I wasn’t allowed to eat outside the house. If I bought sweets or an ice lolly I’d have to come inside to eat them and then I was allowed to play outside again. It took me seeing my friends eating ice creams at the park to realise no one else done this. I ended up with an eating disorder quite young as I was embarrassed about being seen eating.

I’d never seen my parents hug or kiss each other or their children, it wasn’t normal in our house to show love and neither has ever said they love me before. Emotionally I was effected by it looking back as I’d be jealous seeing other parents hug their children and seeing parents actually get along and enjoy each other’s company. Even now I don’t like people touching or hugging me, unless it’s my own children, and often feel a bit teary seeing happy couples and their children together (I’m a single mum).

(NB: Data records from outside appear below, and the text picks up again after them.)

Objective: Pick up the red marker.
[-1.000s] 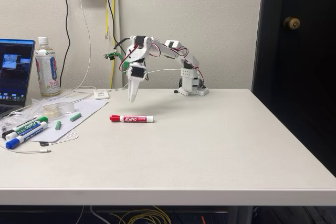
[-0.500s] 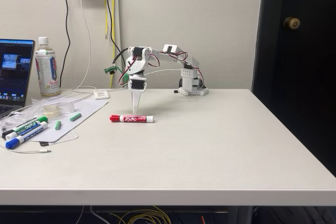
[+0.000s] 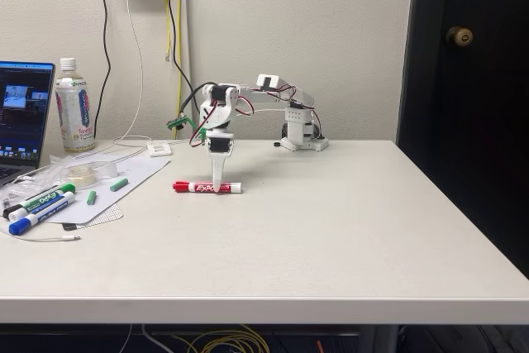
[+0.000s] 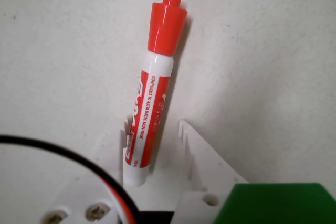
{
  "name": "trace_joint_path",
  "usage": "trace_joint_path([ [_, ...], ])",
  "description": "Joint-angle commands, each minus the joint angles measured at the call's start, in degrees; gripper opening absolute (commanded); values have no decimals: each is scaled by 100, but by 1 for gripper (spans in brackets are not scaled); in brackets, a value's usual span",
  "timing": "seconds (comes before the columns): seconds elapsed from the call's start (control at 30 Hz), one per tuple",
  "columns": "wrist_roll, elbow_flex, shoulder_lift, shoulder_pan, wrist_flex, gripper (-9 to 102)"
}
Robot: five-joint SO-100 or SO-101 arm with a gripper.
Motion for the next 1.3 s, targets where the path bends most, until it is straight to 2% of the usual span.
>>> trace_joint_path([
  [0.0,53,-255,9,-70,-53,20],
  [0.23,70,-519,-132,-97,88,12],
  [0.4,79,-2470,-1160,-105,765,8],
  [0.8,88,-2470,-1134,-132,765,0],
  [1.0,105,-2470,-1011,-167,765,0],
  [1.27,756,-2145,18,-343,773,0],
])
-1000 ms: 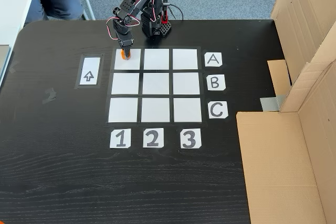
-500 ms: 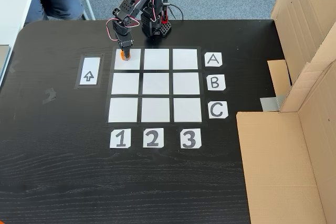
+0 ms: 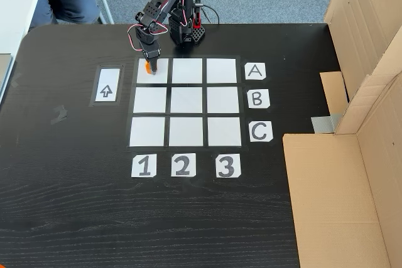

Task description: Pick up the round, orange token and place it in the grid on square A1.

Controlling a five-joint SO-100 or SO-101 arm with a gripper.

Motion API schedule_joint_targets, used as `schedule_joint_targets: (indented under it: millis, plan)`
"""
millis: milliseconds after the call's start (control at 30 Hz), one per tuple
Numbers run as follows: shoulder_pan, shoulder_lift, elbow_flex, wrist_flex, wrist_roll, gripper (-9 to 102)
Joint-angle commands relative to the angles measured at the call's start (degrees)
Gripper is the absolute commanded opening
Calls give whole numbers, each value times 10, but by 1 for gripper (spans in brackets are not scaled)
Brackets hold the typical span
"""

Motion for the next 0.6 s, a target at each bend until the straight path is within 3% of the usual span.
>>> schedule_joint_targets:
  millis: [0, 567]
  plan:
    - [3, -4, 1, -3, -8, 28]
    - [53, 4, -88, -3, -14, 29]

Gossiping and pretending to like relatives until all the children in the family were grown up and there was no need to fake it anymore Hmm

EatsShootsAndRuns · 08/07/2020 20:59

But I've never yet met anyone from any other family who could get their head around the fact that we opened our presents in the mid-late afternoon! When I was little I would get a pillowcase with my 'Santa' presents when I woke up, then there would be a little present for everyone beside their place at the table, but the main present-opening ceremony came after the Christmas dinner had been eaten and everything cleared away

Are you related to me?! We always did this. And then some presents held back for Boxing Day. Confused

Pebble21uk · 08/07/2020 21:14

This reply has been deleted

Message withdrawn at poster's request.

Pebble21uk · 08/07/2020 21:15

This reply has been deleted

Message withdrawn at poster's request.

olbndansmummy · 08/07/2020 21:29

@Lincslady53 i'm leicestershire too and definitely a thing, always hated it though

MulticolourMophead · 08/07/2020 22:13

We had our main Christmas presents shortly before dinner was ready, which tended to be 2 to 3pm, so yes, restraint existed in our house, too. We did get the Santa presents at the end of the bed, so we had stuff to occupy us (Mum learned that a book in the stocking was a surefire way to keep me quiet for a bit Grin).

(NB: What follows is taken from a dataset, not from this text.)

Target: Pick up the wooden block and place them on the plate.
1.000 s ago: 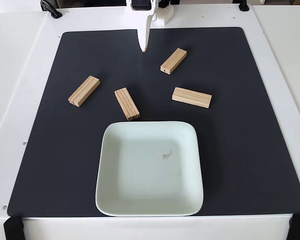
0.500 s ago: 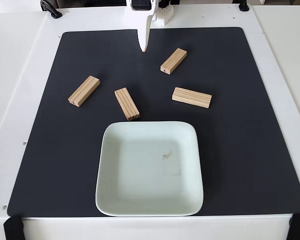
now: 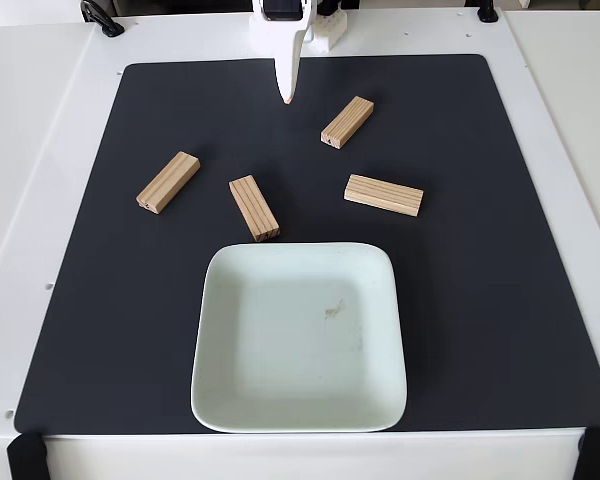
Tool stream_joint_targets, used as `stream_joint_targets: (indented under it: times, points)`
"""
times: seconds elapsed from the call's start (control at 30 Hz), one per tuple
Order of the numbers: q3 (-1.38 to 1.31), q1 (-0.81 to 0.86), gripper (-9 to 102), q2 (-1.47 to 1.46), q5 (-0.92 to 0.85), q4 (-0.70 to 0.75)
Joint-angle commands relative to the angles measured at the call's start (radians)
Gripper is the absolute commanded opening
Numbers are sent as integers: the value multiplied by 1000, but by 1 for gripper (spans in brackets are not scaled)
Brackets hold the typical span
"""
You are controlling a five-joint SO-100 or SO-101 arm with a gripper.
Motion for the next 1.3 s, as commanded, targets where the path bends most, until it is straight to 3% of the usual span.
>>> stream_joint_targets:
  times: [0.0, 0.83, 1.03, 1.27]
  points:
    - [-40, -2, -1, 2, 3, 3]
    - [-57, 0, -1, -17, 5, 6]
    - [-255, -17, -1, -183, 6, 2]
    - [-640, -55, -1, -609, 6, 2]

We also had our favourite places to sit at the table, and also in the living room, so rarely sat in someone else's seat.

This must have bee the case in ex's family too, as he and I carried on with sitting in our favourite places, and in the same seats at the table. I do this now with the DC. It's habit yes, but we all have different preferences.

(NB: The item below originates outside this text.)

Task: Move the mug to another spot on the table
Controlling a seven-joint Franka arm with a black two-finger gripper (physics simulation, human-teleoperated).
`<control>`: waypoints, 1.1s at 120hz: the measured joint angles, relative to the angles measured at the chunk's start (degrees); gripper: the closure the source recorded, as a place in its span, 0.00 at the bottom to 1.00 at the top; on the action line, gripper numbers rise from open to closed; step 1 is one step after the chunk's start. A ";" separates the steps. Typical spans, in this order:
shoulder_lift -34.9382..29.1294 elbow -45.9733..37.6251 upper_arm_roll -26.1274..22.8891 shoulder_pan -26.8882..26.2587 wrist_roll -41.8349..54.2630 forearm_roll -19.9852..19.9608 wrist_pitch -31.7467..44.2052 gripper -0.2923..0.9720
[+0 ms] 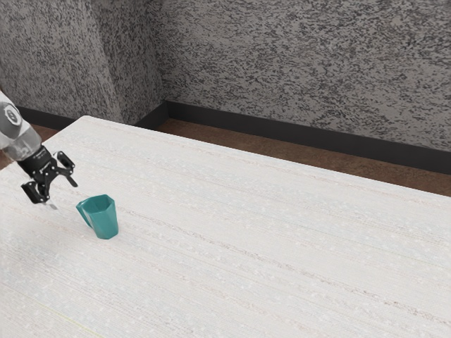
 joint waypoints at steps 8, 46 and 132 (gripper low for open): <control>1.79 0.85 -0.03 0.75 -0.58 -1.24 0.12 0.24; 9.48 8.35 -0.39 2.28 -1.68 -3.34 0.04 0.24; 13.30 7.69 -1.07 1.95 0.26 -11.00 0.46 0.25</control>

Interestingly, we sit in different places when my dad and DBro come round for dinner

turquoise50 · 08/07/2020 22:19

@EatsShootsAndRuns

I very much doubt it LOL. Grin But we maybe had parents of a similar generation and/or class background, which seems to be a big factor in Christmas traditions.

Presents on Boxing Day though? No! Unless visiting / being visited by extended family on that day only.